Lirico, potente, malinconico, squarciato da improvvise speranze, il romanzo di Doerr è un ponte gettato oltre lo smarrimento che accomuna tutti, una delicata partitura che ci sussurra come, contro ogni avversità, viviamo alla ricerca di un gesto luminoso che ci avvicini agli altri.


Recensione

Tutti i premi che ha ricevuto questo libro non sono abbastanza per esprimere la meraviglia e le emozioni che suscita.
Non si può capire quanto questa opera sia bella se non la si legge. Ad oggi posso affermare che Anthony Doerr è entrato a far parte della mia cerchia ristretta di persone preferite, nonostante mi abbia spezzato il cuore irrimediabilmente.
Amo i romanzi con contesto storico, soprattutto quelli ambientati durante la seconda guerra mondiale.
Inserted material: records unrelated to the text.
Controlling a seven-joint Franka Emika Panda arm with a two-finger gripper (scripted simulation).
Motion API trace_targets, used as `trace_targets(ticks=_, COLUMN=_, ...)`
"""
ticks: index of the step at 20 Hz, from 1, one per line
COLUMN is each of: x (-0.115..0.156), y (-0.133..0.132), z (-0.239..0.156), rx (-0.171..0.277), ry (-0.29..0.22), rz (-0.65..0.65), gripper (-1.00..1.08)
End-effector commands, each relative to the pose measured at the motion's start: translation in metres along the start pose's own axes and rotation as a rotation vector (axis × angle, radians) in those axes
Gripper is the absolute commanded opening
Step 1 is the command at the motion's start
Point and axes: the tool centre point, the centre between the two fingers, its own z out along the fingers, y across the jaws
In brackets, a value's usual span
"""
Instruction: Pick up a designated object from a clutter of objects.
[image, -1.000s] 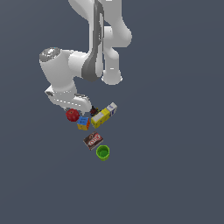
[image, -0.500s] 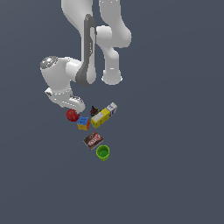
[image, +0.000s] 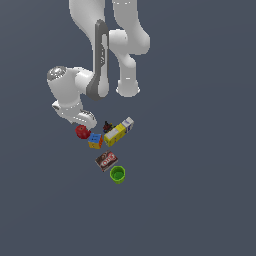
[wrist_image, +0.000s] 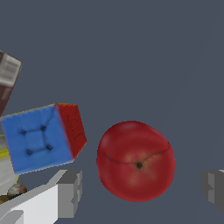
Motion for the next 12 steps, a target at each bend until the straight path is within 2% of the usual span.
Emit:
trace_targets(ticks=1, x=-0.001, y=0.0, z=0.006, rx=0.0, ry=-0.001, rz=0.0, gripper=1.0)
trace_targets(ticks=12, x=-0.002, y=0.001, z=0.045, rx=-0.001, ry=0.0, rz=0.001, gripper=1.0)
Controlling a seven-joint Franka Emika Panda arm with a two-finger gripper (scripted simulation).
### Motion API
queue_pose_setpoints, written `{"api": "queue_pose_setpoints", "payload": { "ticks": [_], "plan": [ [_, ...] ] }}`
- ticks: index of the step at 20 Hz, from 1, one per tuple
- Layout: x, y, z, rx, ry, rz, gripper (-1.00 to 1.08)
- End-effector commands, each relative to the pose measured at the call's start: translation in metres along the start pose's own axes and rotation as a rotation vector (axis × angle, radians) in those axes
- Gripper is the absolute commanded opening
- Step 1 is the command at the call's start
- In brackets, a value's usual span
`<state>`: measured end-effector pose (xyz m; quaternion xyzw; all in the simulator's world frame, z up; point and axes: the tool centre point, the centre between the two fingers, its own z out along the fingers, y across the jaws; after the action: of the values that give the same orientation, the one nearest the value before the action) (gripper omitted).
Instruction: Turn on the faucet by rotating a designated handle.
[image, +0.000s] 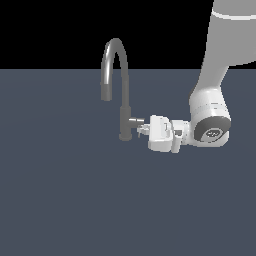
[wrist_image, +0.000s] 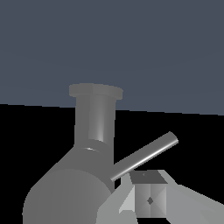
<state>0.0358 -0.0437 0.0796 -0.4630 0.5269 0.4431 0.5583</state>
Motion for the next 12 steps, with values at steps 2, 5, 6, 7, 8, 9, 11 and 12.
{"api": "queue_pose_setpoints", "payload": {
  "ticks": [2, 5, 6, 7, 8, 9, 11, 12],
  "plan": [
    [0.040, 0.008, 0.000, 0.012, 0.016, 0.050, -1.00],
    [0.009, -0.003, -0.003, 0.002, -0.001, 0.003, -1.00],
    [0.012, -0.004, -0.003, 0.003, 0.000, 0.006, -1.00],
    [0.016, -0.006, -0.003, 0.003, 0.001, 0.010, -1.00],
    [0.019, -0.007, -0.003, 0.004, 0.002, 0.013, -1.00],
    [0.023, -0.008, -0.003, 0.005, 0.004, 0.016, -1.00],
    [0.029, -0.010, -0.002, 0.006, 0.006, 0.023, -1.00],
    [0.033, -0.011, -0.002, 0.007, 0.007, 0.026, -1.00]
  ]
}}
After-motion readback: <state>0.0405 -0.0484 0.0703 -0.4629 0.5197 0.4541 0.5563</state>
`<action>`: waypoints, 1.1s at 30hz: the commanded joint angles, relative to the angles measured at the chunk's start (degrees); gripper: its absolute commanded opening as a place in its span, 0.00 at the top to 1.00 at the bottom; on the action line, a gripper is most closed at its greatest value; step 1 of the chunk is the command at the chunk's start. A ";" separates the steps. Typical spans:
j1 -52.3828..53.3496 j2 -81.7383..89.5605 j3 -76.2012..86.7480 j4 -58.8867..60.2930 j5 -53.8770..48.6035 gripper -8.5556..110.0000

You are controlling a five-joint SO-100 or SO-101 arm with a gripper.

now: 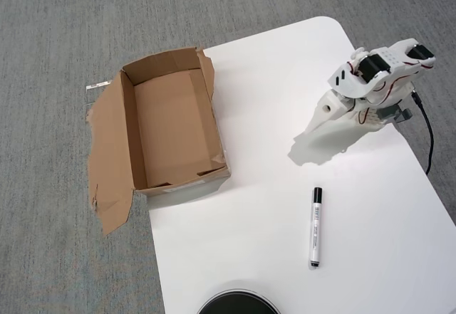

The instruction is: Grasp a pen and put it in the box.

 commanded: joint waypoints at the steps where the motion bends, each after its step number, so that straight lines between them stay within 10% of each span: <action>1: -3.82 1.49 -6.99 0.09 -0.40 0.92; 33: -19.12 -52.38 -60.07 0.18 5.32 0.92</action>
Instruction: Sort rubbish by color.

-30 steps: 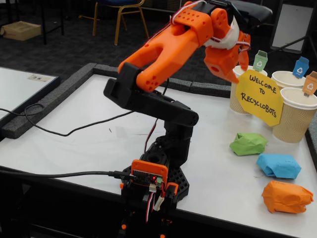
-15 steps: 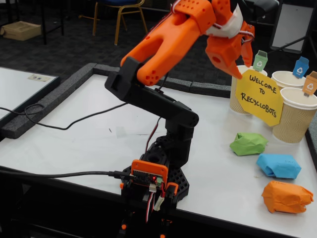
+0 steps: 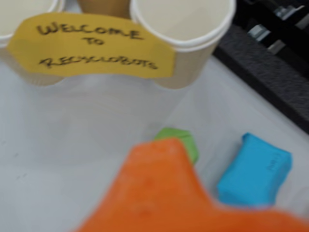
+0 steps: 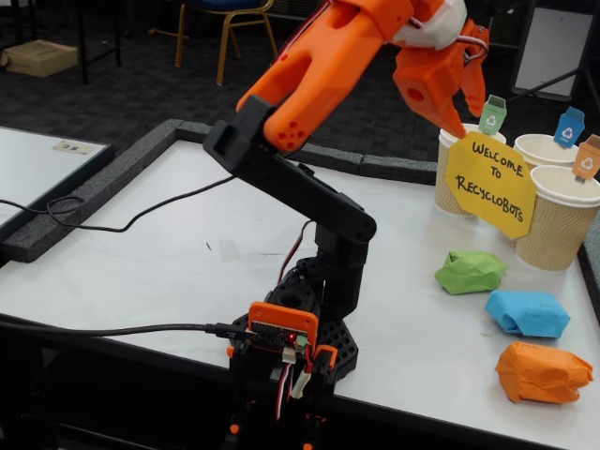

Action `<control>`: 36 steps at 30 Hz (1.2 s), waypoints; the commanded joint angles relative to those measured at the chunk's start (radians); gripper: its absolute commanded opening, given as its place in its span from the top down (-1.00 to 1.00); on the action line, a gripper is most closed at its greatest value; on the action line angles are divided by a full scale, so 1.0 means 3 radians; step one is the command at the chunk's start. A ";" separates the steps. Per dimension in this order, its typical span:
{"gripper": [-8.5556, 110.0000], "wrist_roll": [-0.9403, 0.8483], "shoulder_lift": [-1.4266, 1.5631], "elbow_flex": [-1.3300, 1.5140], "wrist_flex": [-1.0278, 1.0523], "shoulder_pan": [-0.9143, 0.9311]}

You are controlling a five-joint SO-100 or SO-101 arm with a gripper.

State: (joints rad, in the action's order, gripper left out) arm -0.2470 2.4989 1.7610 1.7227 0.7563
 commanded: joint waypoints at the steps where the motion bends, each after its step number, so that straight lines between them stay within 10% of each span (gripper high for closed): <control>1: 0.73 -0.0097 -0.0005 -0.0327 -0.0087 0.0286; 36: 0.81 -0.0072 -0.0005 0.0256 -0.0363 0.1462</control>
State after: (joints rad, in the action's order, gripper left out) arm -0.2562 2.4989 1.8423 1.6429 1.1965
Non è un periodo che mi piace per ciò che è successo – mi pare ovvio che se ne avessi il potere tornerei indietro a cancellare la crudeltà di quegli anni -, bensì perché mi ricorda tutti i racconti della mia nonnina. Ho passato giornate ad ascoltare le sue testimonianze, perciò per me leggere libri così mi fa sentire come quando la ascoltavo. Darei qualsiasi cosa per riascoltare la sua voce narrante.
In più questo libro è meraviglioso in ogni cosa: dalla scrittura penetrante ai personaggi meravigliosi, dalle descrizioni dei vari momenti della vita dei protagonisti alle perdite alle quali assistiamo durante la lettura.
Io non posso dire nulla, mi rifiuto di dire una qualsiasi cosa sulla trama o di analizzare ciò che succede.
Voi dovete leggere questo libro. Dovete perché ne avete la possibilità, perché è stato scritto ed è stato premiato e non potete perderlo.